- [EXERCISE AIM] Across all the entries, tally the lines holding the word "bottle", and give the number by itself.

Data extracted from a collection:
┄┄┄┄┄┄

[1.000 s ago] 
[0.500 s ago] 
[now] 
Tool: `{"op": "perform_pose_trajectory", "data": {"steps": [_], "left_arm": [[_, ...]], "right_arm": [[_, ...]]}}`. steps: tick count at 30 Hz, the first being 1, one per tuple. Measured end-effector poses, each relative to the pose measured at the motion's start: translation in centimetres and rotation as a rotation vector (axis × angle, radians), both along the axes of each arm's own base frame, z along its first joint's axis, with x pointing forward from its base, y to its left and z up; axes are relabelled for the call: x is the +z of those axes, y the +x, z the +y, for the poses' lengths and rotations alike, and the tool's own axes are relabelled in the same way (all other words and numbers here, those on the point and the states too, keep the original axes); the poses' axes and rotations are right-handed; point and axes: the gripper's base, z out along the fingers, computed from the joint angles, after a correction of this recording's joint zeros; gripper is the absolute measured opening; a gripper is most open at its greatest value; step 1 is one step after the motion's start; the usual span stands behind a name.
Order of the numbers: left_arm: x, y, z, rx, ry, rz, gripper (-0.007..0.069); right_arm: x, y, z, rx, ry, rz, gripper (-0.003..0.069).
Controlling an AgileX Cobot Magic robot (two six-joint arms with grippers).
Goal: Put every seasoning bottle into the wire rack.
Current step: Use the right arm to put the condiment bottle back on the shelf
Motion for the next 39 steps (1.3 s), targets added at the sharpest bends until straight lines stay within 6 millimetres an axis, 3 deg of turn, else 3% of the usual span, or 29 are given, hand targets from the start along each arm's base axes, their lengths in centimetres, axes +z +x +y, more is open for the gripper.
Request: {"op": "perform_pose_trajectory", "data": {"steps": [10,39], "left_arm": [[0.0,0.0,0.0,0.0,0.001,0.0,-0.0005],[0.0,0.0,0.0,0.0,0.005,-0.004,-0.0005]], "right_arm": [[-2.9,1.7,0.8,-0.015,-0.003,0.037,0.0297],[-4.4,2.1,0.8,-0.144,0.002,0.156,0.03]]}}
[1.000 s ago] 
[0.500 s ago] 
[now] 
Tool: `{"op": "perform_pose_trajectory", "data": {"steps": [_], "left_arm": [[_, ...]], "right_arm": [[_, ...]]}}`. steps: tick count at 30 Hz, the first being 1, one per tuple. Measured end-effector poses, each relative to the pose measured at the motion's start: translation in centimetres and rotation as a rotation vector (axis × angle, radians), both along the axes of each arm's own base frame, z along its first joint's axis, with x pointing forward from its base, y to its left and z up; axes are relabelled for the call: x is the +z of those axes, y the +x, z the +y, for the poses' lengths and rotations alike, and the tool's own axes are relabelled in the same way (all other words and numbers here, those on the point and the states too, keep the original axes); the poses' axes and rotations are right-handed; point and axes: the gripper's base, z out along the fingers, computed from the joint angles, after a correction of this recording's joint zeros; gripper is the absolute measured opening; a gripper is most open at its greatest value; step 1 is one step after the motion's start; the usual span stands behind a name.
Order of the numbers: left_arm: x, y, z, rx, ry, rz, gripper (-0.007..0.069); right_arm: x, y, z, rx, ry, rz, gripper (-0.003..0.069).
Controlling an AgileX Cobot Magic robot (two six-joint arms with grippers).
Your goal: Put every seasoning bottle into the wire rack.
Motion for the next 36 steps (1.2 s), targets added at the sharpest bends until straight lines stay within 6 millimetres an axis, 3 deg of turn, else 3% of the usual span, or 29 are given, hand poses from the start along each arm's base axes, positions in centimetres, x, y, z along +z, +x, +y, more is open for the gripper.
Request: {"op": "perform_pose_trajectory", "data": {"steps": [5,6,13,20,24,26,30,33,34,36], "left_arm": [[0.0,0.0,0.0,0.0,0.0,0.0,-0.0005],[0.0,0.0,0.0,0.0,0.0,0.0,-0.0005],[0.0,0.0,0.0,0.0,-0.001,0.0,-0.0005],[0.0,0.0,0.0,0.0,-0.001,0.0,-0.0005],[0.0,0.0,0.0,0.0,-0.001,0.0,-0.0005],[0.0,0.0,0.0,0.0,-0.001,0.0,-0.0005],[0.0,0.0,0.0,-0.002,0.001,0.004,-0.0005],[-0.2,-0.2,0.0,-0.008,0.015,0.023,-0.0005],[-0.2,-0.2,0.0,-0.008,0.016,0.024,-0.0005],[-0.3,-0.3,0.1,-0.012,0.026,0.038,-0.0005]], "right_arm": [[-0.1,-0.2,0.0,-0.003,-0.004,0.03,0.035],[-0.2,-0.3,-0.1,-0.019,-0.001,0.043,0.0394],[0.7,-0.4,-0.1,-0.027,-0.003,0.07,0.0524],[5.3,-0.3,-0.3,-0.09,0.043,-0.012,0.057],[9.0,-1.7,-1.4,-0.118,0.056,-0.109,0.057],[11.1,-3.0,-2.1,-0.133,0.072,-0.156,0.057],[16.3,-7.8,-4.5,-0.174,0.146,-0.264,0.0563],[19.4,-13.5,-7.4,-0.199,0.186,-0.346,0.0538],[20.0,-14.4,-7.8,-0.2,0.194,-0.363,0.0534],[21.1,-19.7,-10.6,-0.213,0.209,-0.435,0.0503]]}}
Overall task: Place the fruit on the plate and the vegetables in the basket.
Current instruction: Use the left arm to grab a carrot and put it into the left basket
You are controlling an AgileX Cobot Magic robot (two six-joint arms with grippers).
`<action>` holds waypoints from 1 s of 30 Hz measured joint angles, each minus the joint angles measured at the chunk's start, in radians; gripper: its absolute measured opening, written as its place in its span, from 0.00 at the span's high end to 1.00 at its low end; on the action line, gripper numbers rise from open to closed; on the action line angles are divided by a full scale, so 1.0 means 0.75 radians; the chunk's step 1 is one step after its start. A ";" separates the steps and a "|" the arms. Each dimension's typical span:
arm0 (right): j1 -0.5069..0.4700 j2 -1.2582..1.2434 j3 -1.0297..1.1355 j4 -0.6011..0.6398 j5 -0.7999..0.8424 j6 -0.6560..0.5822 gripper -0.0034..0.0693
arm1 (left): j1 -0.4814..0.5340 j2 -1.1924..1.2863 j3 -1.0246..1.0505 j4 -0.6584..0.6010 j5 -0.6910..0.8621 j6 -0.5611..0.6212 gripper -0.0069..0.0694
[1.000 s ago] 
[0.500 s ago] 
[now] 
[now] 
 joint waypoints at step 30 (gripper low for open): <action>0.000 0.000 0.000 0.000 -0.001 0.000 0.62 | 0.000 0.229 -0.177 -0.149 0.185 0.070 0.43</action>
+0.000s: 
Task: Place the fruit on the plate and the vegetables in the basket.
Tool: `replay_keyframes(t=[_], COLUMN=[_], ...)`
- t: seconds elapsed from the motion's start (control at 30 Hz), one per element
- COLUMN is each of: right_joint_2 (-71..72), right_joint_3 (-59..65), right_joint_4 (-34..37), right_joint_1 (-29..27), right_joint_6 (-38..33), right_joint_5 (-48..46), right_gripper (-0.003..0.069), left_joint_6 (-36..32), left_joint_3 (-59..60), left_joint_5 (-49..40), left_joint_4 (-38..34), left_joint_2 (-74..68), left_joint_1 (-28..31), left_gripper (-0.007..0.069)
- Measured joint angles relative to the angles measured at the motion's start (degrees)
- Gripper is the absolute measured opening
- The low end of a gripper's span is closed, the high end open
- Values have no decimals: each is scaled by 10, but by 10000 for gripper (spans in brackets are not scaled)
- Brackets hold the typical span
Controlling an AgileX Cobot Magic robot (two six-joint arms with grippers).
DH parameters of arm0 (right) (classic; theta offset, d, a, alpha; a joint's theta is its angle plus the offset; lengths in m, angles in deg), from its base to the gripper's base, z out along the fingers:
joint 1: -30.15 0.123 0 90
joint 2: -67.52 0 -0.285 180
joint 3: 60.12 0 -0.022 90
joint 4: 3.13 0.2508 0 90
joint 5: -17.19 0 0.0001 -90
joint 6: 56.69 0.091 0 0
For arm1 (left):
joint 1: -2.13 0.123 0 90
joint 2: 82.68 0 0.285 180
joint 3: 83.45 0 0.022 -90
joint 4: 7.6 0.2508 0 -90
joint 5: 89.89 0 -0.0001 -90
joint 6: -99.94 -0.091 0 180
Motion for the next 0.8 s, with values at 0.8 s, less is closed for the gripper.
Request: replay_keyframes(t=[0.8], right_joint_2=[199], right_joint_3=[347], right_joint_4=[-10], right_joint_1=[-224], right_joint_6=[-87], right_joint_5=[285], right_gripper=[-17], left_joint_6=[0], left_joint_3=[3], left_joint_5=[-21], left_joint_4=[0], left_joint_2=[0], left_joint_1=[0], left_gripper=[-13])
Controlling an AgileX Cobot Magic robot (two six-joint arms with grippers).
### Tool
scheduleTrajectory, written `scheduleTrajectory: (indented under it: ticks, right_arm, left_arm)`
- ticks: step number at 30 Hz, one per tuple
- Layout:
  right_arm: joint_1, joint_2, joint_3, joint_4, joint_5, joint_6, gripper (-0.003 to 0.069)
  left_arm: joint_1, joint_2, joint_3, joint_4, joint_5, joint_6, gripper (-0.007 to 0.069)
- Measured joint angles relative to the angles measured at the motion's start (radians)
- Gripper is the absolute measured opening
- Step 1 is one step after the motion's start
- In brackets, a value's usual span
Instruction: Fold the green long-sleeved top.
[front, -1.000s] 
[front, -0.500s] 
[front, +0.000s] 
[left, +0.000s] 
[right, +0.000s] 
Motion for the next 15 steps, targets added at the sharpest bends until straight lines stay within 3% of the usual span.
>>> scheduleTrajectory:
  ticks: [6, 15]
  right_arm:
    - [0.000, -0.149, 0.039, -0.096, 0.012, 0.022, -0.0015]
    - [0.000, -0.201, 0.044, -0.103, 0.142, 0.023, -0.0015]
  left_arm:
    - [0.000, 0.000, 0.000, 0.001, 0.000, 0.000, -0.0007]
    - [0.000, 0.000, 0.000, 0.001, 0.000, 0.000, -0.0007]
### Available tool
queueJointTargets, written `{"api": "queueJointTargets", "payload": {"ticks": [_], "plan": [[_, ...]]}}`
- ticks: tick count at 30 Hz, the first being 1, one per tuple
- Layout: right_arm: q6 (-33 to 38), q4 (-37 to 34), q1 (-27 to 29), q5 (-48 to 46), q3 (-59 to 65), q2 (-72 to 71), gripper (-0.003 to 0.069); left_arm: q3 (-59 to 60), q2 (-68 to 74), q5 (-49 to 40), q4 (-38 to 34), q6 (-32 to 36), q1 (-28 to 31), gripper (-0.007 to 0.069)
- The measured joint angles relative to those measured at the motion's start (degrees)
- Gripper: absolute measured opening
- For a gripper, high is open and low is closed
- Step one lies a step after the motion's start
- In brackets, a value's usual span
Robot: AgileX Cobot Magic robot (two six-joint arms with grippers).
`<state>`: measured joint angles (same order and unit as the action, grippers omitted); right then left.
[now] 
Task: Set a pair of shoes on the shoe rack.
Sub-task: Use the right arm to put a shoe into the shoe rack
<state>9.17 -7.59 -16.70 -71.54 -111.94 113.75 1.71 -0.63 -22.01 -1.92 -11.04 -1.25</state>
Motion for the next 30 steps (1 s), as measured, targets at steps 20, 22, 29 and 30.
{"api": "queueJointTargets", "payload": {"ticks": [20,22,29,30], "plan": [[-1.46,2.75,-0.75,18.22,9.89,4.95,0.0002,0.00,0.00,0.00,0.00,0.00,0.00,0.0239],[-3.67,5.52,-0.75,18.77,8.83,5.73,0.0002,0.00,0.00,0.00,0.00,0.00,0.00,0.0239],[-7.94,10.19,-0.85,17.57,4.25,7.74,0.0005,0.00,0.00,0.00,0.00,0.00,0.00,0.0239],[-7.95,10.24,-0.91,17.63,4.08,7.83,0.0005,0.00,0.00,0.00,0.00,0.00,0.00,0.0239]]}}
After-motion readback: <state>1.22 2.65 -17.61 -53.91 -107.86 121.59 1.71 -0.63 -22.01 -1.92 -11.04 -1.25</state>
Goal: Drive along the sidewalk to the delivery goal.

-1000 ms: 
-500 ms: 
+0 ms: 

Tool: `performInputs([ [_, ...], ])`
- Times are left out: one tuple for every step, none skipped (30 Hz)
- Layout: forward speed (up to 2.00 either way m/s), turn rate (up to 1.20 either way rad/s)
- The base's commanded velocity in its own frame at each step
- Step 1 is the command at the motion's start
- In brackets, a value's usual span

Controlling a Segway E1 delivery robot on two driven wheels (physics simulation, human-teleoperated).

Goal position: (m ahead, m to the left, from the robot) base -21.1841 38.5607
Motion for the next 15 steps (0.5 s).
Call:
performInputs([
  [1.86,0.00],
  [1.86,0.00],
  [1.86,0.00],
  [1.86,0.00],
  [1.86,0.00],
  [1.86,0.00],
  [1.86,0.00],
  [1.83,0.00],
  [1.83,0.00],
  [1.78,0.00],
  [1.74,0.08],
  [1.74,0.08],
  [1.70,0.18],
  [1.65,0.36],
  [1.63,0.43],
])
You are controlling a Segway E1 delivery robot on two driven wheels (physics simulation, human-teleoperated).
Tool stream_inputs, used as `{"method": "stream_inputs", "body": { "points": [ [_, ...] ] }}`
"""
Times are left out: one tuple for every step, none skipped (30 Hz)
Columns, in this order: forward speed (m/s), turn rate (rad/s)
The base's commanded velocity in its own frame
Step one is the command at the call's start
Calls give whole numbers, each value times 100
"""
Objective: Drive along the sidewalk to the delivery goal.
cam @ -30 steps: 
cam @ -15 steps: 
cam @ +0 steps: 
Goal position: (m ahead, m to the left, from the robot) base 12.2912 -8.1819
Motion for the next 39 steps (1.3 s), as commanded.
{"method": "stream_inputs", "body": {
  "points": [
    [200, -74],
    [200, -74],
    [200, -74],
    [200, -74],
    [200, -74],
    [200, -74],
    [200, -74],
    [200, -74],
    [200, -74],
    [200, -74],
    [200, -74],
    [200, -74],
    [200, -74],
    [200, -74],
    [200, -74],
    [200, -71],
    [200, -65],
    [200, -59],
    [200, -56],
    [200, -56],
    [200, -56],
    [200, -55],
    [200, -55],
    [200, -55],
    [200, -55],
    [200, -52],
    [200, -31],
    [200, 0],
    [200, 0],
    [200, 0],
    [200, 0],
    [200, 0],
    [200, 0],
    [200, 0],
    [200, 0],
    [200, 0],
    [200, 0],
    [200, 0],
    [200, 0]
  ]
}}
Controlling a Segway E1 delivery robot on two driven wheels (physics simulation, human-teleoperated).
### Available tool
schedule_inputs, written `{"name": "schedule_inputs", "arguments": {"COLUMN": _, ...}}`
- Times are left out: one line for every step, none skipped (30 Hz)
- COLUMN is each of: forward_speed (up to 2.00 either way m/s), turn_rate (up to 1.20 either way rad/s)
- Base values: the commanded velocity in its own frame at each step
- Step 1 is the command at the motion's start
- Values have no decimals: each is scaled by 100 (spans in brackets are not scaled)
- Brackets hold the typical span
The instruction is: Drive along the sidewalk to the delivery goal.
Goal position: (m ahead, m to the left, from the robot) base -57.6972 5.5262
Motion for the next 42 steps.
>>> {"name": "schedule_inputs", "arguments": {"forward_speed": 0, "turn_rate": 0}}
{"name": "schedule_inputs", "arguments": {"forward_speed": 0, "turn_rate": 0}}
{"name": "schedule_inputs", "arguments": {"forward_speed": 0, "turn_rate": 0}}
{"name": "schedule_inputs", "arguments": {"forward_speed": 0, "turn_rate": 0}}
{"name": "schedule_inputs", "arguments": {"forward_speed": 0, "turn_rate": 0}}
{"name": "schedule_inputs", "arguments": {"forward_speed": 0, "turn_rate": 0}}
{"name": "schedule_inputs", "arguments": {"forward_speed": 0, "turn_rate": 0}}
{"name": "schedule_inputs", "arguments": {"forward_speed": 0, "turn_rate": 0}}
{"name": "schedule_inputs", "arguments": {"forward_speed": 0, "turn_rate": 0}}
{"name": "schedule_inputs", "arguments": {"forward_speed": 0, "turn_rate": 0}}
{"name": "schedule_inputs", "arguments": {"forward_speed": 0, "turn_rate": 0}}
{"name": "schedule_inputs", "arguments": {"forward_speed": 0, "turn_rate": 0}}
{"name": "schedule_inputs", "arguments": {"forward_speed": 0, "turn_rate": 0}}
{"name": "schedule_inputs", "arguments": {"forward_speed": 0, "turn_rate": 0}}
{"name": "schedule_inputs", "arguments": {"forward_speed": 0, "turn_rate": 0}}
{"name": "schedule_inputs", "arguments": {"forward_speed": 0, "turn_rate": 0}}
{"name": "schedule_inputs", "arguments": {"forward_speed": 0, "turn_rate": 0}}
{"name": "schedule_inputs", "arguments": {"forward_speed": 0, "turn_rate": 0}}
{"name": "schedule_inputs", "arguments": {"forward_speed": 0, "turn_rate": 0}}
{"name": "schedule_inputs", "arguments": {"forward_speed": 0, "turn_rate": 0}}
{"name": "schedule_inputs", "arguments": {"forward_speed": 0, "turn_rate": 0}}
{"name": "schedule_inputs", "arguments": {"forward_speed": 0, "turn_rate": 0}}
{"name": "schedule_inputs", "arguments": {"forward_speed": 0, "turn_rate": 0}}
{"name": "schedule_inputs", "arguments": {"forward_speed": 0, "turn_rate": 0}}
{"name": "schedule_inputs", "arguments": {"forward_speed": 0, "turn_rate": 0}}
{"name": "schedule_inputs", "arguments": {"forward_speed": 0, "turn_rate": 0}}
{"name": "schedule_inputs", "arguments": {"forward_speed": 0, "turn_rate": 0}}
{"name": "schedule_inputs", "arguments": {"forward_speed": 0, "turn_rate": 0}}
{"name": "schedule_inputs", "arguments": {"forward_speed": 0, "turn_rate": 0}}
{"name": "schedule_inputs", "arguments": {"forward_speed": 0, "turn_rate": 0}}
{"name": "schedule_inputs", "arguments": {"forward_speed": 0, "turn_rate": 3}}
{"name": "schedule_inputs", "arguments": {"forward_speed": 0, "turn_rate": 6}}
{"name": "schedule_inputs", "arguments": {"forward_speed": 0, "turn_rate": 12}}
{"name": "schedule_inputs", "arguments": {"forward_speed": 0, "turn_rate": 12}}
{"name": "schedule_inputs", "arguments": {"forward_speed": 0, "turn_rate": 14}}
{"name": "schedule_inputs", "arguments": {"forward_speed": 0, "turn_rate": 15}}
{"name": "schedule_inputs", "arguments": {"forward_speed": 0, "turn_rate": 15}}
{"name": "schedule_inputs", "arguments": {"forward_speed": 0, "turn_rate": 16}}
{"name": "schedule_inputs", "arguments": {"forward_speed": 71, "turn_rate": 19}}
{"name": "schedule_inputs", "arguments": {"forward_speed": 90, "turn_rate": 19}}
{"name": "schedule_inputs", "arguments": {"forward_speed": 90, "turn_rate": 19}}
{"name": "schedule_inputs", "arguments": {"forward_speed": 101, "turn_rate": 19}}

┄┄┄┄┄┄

- [EXERCISE OUTPUT] 3